# Shed Cladding



## swordfish

I built a shed (12' x8') about 10yrs ago and clad it with untreated t&g. It was the painted with a green stain/preservative and in the subsequent years the t&g has shrunk to an extent that a lot of the boards have gaps between them.

I'm intending to re-clad it this year and plan to use treated wood this time however would appreciate advice/suggestions as to whether to use treated t&g or overlapping tapered boards.

Cheers

Colin


----------



## Chris By The River

Hi Colin,

I've been selling high quality sheds for some years now which are clad in a choice of timbers as follows:
12mm redwood T & G
12mm Tanalised T & G
20mm redwood T & G
12mm Cedar T & G
23mm Barnstyle Tanalised shiplap

The only cladding option that I advise against is the 12mm Tanalised.
When new it is quite wet and srinkage is noticeable especially in the summer. I had a building where you could see daylight between the tongue and groove on the panel that faced the sun!!!!

My personal choice is the 20mm redwood T & G - solid and stable - Yes, it does need annual treatment (we use Barrettine, spirit based preservative) on the exterior but the buildings last for absolutely years in excellent condition.

The 23mm Tanalised does shrink in warm weather but the extra thickness seems to cope better and this is also a good choice.

As with all things, quality is paramount for longevity. A lot of T & G sold is barely suitable for making pallets with !!!!

Chris


----------



## slimshady

My workshop (23'x13') was built with Western-red-cedar shiplap. 6" wide and 7/8" thickest.
Clad with a 1" overlap. After 4 years on a south-facing side I have had no issues.
Admittedly they were stacked for a year whilst I prevaricated on design of the timber-frame.

Alex.


----------



## chrs_666

I used treated feather edge boards on my shed because they were the cheapest not been up for years with no treatment still fine not the best looking cladding though.


----------



## Halo Jones

I'm in the process of building my workshop (a slow, grinding project due to kids and other projects). The cladding went up in winter and now it has started to separate by ~2 mm between each board, although no daylight yet! 

I was wondering when the best time to paint is? If I do it now I will get the exposed board but what if the paint stops it closing up again in the winter?


----------



## devonwoody

Swordfish, have you considered plugging the gaps inside and avoid the reclad for longer?

What is the cost these days for recladding per 10 sq.mtrs, does anyone know?


----------



## swordfish

Devonwoody - too many gaps to fill - it would probably cost me more in filler that new cladding :lol: 

As well as shrinking the wood is cupping (concave from the outside). This could be because I only treated it on the outside rather than both sides of the boards. On top of that the worst boards are simply falling apart. Saying that it was untreated softwood and the worst areas are south facing so getting the worst of the sun and the weather.
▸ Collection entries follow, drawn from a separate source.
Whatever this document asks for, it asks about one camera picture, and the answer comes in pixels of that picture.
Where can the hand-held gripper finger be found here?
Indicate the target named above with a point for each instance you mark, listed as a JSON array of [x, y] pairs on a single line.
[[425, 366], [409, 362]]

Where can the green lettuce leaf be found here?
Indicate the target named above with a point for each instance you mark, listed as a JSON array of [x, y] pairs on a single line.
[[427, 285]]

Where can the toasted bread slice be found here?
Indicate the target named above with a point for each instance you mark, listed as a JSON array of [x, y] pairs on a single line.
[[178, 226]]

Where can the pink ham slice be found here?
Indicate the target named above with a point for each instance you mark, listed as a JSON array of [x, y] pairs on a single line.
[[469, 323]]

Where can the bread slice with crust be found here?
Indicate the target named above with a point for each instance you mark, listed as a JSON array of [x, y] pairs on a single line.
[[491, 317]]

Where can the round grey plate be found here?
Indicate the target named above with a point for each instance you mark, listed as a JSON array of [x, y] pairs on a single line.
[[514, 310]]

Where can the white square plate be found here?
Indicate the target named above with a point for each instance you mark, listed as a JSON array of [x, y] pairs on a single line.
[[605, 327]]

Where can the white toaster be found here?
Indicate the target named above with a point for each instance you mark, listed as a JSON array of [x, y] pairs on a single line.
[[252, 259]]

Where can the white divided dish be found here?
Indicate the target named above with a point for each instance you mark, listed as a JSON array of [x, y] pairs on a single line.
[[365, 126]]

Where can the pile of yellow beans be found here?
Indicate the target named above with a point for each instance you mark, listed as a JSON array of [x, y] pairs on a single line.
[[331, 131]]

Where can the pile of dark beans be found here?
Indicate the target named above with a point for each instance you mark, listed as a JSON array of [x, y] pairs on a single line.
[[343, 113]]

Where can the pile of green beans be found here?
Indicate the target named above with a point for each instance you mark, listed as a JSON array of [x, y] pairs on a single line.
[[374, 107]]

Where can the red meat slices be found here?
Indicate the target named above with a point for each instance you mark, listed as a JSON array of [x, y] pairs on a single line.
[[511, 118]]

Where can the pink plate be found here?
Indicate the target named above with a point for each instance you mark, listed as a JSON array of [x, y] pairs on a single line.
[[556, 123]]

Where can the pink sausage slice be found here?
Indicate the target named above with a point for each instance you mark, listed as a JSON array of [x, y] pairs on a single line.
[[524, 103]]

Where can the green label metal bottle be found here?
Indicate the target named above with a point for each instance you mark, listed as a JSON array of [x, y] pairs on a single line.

Many thanks for your replies so far - keep the suggestions coming.

Colin


----------



## devonwoody

swordfish":30x2viaf said:


> Devonwoody - too many gaps to fill - it would probably cost me more in filler that new cladding :lol:
> 
> As well as shrinking the wood is cupping (concave from the outside). This could be because I only treated it on the outside rather than both sides of the boards. On top of that the worst boards are simply falling apart. Saying that it was untreated softwood and the worst areas are south facing so getting the worst of the sun and the weather.
> 
> Many thanks for your replies so far - keep the suggestions coming.
> 
> Colin




I was meaning to plug with wood strips inside but whatever. :wink:


----------



## Woodchips2

Hi Colin
I clad my workshop in untreated softwood shiplap and coated it with Sadolins. I repaint it every five years and have very few gaps. In hindsight on the south facing side I would have used 6mm external plywood as a base for the shiplap cladding because this is the side with the most movement and if it does move and create gaps you still have the plywood behind. I also used plastic membrane as a vapour barrier behind the cladding. The workshop has been up for 20 years and should last me out!
Regards Keith


----------



## jack55

I recently built a new workshop and decided against T&G and opted to go for a battern and board style instead. the boards are 6" x 1" treated rough sawn timber which is a fraction of the price of T&G. Being rough sawn it takes a fence type finish well.


----------



## billybuntus

jack55":zki374l1 said:


> I recently built a new workshop and decided against T&G and opted to go for a battern and board style instead. the boards are 6" x 1" treated rough sawn timber which is a fraction of the price of T&G. Being rough sawn it takes a fence type finish well.



Any chance of a pic?


----------



## jack55

Hi heres a pic








https://www.ukworkshop.co.uk/forums/new-workshop-t50396.html


----------



## Ross French

If you decide to use tongue and grove remember - 

The timber being installed at a moisture content too high for the eventual environment; will eventually dry and cause to shrink.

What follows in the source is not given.